Summary: Exposition of Colossians 2:8b dealing with the believer's sufficiency in Jesus Christ.

{Not a manuscript: transcribed from cassette recording}

Well I trust you have your Bibles with you, so please take them with me and let’s read our passage again this morning. Let’s open up to Colossians chapter 2 and let’s read verses 8 through 10 together. The apostle Paul writing to the church in Colossae warns them. He says:

"See to it (or beware) that no one takes you captive through philosophy and empty deception, according to the tradition of men, according to the elementary principles of the world, rather than according to Christ. For in Him all the fullness of Deity dwells in bodily form, and in Him you have been made complete, and He is the head over all rule and authority".

The key verse in this passage, and that’s reflected in the title of our study the past two weeks, "Complete in Christ", the key verse in this passage is in verse 10 where Paul says, "in Him you have been made complete". In other words, the believer is in Jesus Christ, and in Jesus Christ the believer is complete. He finds his or her sufficiency in Him and in Him alone.

This simple but also neglected truth, the sufficiency of Jesus Christ, has been on my mind a lot the past few weeks, particularly how Christians so often live their lives in denial of Christ’s sufficiency, vainly trying to find fulfillment, answers, keys to spiritual growth elsewhere, other than through Jesus Christ. Maybe it’s through some extra-biblical revelation or through some experience, or through some new counseling technique, or through human ingenuity. Whatever it is, it’s not in accordance with the sufficiency of Jesus Christ.

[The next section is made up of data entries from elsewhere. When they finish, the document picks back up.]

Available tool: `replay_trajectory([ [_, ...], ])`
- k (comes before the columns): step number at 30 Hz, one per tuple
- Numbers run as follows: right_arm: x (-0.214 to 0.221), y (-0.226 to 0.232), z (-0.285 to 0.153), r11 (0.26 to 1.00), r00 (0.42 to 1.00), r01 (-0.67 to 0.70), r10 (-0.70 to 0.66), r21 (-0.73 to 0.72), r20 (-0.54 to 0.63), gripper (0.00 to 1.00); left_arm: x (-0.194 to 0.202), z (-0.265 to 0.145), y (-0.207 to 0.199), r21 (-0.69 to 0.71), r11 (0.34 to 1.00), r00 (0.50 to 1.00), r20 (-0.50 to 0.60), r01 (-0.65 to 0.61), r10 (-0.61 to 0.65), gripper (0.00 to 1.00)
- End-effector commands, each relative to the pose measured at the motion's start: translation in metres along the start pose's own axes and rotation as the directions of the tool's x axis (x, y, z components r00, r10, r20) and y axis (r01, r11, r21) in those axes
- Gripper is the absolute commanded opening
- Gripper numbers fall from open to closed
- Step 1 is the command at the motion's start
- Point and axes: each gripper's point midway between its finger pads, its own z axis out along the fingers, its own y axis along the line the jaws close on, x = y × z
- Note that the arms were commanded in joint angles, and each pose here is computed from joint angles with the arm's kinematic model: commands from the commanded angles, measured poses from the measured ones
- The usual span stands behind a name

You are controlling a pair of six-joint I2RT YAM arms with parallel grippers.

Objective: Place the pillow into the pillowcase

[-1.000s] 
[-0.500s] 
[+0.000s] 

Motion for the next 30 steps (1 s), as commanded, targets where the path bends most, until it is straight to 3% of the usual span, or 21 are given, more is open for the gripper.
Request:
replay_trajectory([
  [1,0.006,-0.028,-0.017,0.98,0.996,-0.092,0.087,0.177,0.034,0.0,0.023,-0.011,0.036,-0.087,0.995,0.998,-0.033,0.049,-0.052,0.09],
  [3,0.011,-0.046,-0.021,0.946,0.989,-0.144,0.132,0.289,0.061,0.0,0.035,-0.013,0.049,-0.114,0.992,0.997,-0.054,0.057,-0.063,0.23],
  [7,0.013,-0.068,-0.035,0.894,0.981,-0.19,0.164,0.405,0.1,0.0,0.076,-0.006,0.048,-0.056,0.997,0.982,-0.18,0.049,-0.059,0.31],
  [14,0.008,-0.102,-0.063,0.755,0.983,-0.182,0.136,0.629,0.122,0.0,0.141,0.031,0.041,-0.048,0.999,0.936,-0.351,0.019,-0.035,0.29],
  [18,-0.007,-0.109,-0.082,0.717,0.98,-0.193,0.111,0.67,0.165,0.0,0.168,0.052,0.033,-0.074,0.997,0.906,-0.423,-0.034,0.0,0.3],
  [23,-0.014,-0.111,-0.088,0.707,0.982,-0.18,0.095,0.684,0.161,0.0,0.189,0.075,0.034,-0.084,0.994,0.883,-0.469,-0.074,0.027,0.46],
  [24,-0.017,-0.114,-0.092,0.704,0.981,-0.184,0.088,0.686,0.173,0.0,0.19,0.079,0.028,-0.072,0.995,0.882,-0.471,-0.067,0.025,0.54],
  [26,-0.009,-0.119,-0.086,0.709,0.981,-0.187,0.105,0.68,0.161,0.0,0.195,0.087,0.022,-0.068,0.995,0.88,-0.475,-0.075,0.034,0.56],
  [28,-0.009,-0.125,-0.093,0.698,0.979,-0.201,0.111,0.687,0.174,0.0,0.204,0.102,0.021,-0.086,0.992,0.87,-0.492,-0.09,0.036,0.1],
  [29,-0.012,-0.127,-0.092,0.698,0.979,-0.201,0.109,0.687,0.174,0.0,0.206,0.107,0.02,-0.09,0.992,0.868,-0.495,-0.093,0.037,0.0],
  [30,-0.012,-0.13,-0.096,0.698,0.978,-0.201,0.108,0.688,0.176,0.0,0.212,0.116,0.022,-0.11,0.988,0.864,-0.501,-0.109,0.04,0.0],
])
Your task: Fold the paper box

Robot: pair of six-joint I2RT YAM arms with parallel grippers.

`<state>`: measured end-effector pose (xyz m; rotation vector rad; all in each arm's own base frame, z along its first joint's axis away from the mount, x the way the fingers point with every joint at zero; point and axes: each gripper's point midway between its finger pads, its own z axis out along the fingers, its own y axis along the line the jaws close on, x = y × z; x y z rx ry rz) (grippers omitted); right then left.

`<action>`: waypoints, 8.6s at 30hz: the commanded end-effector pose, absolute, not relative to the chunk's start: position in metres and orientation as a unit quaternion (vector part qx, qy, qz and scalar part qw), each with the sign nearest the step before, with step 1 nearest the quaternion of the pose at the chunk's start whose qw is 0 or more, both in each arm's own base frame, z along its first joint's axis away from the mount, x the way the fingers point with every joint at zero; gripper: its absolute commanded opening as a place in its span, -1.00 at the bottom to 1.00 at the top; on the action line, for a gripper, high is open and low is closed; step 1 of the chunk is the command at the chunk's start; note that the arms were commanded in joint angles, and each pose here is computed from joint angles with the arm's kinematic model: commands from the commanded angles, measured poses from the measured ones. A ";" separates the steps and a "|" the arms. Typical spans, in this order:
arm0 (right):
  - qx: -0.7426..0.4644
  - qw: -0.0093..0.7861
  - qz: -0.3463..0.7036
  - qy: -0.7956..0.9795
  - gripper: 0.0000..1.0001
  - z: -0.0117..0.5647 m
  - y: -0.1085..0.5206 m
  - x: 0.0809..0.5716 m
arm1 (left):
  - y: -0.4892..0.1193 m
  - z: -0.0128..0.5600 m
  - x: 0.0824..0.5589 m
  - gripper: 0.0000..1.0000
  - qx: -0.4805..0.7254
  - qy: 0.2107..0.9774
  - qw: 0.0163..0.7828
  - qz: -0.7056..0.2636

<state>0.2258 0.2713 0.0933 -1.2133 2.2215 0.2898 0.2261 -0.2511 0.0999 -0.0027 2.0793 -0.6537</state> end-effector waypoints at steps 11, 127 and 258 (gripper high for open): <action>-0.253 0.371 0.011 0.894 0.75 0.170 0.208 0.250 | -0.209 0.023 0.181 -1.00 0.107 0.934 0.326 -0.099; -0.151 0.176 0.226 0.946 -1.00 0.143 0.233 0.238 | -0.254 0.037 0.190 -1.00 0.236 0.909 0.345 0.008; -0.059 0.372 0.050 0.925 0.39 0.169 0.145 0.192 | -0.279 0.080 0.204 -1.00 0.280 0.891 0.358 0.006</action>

During my study this past week, I read a story that illustrates the foolishness of looking elsewhere for fulfillment. It's a story about two men who lived earlier this century, two men by the name of Homer and Langley Collyer.

"Homer and Langley Collyer were sons of a respected New York doctor. Both men had earned college degrees. In fact, Homer had studied at Columbia University to become an attorney. When their father, the elderly Dr. Collyer, died in the early part of this century, his sons inherited the family home and the family fortune. And the two men, both bachelors, were now financially secure.

But the Collyer brothers chose a peculiar lifestyle not at all consistent with their new-found material status or their inheritance. They lived in almost total seclusion. They boarded up their home. They locked their doors. They shut off all their utilities, including the water. And no one was ever seen coming into or out of the house. From the outside, the house appeared empty.

Though the Collyer family had been quite prominent, almost no one in New York society remembered Homer or Langley Collyer by the time World War II ended.

On March 21, 1947, police received an anonymous telephone tip that a man had died inside the boarded-up home. They were unable to get in through the front door. So they entered the house through a second-story window, and inside they found Homer Collyer's corpse on a bed. He died clutching the February 22, 1920 issue of the Jewish Morning Journal, though he had been totally blind for several years. But then there was another equally grotesque discovery.

It seems that the brothers were collectors. They collected everything--especially junk. Their house was filled with junk, broken machinery, auto parts, boxes, appliances, folding chairs, musical instruments, rags, assorted odds and ends, old newspapers stacked upon end. Virtually all of it though was worthless. An enormous mountain of trash blocked the front door. Investigators were forced to continue using the upstairs window for weeks while excavators worked to clear a path to the door.

Nearly three weeks later, as the workmen were still hauling heaps of refuse away, somebody made a grizzly discovery. Langley Collyer's body was buried beneath a pile of rubbish some six feet away from where Homer had died. Langley had been crushed to death in a crude booby trap that he had built to protect his precious collection from thieves.

The garbage was eventually all removed from the Collyer’s house. And they weighed it and it totaled over 140 tons. No one every learned why the brothers were stockpiling for years their pathetic treasure, except one old friend of the family recalled that Langley once said he was saving newspapers so Homer could read them some day when his eyesight improved. They died as paupers, though they had an inheritance."

Homer & Langley Collyer make a sad but fitting parable of the way many true believers in Jesus Christ in the church live. The Collyer's inheritance was sufficient for all of their needs, yet they lived their lives in unnecessary, self-imposed deprivation, neglecting the abundant resources that were rightfully theirs to enjoy. Homer and Langley turned their home into a squalid dump, spurning their father's legacy. They, like the prodigal son of Luke 15, binged instead on scraps of the world.